Im Juli wurde mit 39,5 Grad Celsius in Bernburg (Sachsen-Anhalt) die höchste Temperatur in diesem Jahr gemessen. Insgesamt war es zwischen April und August mit durchschnittlich 17,3 Grad Celsius noch nie so warm seit Beginn der Wetteraufzeichnungen.

Im südlichen Deutschland herrschten zwischen Ende Juli und Anfang August in Hessen, Baden-Württemberg, Bayern und Rheinland-Pfalz flächendeckend Temperaturen über 30 Grad Celsius - über zwei Wochen hinweg. Im Rhein-Main-Gebiet, Unterfranken und Teilen Baden-Württembergs wurden bis zu 18 Heiße Tage in Folge registriert, laut DWD eine außergewöhnlich lange Hitzewelle.

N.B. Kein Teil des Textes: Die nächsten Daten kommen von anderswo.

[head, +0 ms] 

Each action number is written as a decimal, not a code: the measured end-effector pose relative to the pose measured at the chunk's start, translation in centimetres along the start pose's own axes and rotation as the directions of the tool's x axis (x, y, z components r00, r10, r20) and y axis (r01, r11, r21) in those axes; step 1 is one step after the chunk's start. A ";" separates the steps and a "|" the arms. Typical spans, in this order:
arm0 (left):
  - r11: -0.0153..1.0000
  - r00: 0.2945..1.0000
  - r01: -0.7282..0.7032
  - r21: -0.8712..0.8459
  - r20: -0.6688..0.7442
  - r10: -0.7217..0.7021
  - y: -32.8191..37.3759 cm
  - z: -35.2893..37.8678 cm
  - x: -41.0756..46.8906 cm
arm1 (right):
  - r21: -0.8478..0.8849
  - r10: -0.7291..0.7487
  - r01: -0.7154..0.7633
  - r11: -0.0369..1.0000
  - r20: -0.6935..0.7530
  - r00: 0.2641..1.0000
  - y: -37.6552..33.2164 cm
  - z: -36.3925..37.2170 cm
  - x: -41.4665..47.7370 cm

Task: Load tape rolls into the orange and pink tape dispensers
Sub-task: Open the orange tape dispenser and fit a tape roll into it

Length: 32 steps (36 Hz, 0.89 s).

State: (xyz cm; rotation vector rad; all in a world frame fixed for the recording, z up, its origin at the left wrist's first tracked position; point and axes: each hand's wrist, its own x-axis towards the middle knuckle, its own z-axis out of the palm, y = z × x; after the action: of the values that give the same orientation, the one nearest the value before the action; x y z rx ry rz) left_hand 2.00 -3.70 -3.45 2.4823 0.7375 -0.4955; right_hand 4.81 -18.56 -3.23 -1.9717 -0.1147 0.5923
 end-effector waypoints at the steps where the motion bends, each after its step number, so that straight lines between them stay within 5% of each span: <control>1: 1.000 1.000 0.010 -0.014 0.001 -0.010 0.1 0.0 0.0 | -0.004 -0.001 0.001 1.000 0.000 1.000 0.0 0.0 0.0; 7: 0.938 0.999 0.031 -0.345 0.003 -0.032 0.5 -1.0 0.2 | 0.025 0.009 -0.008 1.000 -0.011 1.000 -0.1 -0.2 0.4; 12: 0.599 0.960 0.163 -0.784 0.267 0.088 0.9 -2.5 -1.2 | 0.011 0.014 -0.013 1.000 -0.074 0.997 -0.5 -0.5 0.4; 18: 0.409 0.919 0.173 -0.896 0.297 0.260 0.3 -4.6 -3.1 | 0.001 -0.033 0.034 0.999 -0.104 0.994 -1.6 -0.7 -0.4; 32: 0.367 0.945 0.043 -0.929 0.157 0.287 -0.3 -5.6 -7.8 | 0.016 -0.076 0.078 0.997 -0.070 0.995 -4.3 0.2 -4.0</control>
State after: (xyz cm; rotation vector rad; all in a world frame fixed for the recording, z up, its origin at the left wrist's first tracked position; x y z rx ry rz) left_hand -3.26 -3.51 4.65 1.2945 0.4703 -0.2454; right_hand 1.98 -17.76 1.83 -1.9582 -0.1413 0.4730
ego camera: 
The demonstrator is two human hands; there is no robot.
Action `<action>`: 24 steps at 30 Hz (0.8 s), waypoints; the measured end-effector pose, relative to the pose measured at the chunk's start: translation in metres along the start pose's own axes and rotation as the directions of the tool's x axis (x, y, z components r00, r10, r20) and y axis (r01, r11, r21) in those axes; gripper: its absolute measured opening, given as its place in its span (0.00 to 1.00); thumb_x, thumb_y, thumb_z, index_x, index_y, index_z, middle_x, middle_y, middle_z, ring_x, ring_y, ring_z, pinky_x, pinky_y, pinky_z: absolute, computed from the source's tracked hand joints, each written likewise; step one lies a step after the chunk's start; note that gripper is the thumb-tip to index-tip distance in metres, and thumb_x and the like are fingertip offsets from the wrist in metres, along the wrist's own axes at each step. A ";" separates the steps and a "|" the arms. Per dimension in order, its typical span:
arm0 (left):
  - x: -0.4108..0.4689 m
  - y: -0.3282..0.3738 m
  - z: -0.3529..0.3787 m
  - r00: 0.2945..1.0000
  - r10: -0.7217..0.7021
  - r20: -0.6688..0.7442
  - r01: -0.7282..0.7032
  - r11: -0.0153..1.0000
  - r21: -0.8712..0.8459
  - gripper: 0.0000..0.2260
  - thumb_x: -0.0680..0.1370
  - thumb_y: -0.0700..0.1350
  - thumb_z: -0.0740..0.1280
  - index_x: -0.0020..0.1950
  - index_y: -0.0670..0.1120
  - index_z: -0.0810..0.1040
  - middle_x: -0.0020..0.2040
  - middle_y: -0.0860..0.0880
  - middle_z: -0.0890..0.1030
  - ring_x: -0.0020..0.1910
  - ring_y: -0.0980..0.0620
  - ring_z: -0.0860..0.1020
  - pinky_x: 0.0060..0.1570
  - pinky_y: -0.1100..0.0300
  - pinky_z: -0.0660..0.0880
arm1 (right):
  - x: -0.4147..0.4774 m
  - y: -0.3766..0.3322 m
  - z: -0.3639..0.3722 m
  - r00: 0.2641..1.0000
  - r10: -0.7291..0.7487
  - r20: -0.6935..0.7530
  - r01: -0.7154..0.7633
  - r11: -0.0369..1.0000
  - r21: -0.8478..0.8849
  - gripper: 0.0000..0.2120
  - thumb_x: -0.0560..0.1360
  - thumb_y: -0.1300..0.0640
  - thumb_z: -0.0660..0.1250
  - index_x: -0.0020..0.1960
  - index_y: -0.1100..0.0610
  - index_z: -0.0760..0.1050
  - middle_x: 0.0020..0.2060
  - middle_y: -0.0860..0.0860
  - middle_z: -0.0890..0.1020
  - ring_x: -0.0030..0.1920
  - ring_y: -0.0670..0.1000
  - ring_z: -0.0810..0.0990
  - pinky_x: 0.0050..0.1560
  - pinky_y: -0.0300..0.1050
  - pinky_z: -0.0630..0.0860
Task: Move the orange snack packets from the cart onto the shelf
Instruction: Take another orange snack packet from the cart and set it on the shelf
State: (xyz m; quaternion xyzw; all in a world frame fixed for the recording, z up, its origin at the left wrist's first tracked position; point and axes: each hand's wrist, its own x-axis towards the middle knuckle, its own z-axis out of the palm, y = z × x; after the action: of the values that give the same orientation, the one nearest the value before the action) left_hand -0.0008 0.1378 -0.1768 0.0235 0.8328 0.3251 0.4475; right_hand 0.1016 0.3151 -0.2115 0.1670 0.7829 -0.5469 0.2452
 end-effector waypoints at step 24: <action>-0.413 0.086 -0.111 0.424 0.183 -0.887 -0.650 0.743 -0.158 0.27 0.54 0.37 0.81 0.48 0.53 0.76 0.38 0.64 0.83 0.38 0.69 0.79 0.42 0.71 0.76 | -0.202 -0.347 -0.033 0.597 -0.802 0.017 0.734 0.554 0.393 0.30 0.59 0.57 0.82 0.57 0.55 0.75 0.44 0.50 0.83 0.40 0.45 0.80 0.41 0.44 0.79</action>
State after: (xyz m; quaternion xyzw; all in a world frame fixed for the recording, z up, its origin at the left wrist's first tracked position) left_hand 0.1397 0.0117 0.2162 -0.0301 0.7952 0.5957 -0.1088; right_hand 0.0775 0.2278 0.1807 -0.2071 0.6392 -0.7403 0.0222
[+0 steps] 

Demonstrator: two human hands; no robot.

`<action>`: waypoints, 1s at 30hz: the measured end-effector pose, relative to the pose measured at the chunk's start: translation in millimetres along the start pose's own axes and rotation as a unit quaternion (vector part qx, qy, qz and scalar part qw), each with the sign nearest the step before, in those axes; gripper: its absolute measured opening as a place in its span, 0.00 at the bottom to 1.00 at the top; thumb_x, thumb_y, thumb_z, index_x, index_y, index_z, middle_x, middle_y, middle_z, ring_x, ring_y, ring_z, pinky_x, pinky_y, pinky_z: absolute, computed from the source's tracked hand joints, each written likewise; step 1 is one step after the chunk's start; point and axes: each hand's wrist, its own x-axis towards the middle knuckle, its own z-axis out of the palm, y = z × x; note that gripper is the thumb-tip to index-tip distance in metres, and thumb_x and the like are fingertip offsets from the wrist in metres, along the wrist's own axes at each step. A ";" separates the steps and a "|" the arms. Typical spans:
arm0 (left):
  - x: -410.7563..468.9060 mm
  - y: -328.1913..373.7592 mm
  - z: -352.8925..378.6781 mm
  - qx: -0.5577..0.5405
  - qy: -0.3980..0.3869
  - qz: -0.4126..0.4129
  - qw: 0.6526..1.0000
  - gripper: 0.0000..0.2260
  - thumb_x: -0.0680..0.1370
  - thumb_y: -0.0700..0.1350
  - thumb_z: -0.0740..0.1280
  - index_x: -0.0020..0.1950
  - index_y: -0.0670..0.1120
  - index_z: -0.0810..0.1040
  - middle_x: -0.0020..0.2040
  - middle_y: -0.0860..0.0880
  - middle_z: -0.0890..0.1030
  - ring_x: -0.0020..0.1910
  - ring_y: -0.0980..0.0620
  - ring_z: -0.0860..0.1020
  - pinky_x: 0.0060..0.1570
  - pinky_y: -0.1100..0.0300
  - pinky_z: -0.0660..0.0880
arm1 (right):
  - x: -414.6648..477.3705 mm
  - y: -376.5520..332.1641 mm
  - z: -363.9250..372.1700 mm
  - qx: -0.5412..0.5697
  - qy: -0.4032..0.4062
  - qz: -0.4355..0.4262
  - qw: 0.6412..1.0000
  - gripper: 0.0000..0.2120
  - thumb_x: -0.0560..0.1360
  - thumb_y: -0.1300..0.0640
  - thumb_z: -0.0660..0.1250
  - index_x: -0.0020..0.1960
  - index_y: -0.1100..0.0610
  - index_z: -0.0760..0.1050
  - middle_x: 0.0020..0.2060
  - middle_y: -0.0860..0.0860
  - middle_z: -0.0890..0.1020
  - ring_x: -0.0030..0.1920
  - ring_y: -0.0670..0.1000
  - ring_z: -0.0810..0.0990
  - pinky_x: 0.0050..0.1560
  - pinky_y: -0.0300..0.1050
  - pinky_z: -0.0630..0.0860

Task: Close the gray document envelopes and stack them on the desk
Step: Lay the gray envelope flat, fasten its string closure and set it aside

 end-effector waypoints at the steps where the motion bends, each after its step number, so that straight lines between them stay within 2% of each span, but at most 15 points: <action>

Hitze am Polarkreis, normaler Sommer in Spanien

Auch in vielen Teilen Europas war der Sommer 2018 ungewöhnlich warm und trocken. Besonders hohe Abweichungen von den vieljährigen Mittelwerten gab es in Südschweden. In Skandinavien war vor allem der Juli sehr warm, sogar am Polarkreis wurden bis über 30 Grad gemessen. Weitgehend normal oder sogar etwas kühler war der Sommer dagegen in Teilen von Spanien und Portugal sowie über der südlichen Balkanhalbinsel.

In den kommenden Tagen rechnet der DWD  weiter mit sommerlich warmen Temperaturen mit viel Sonne und wenig Wolken. Nur im Norden Deutschlands wird es voraussichtlich wechselhaft, wahrscheinlich aber mit nur wenig Regen.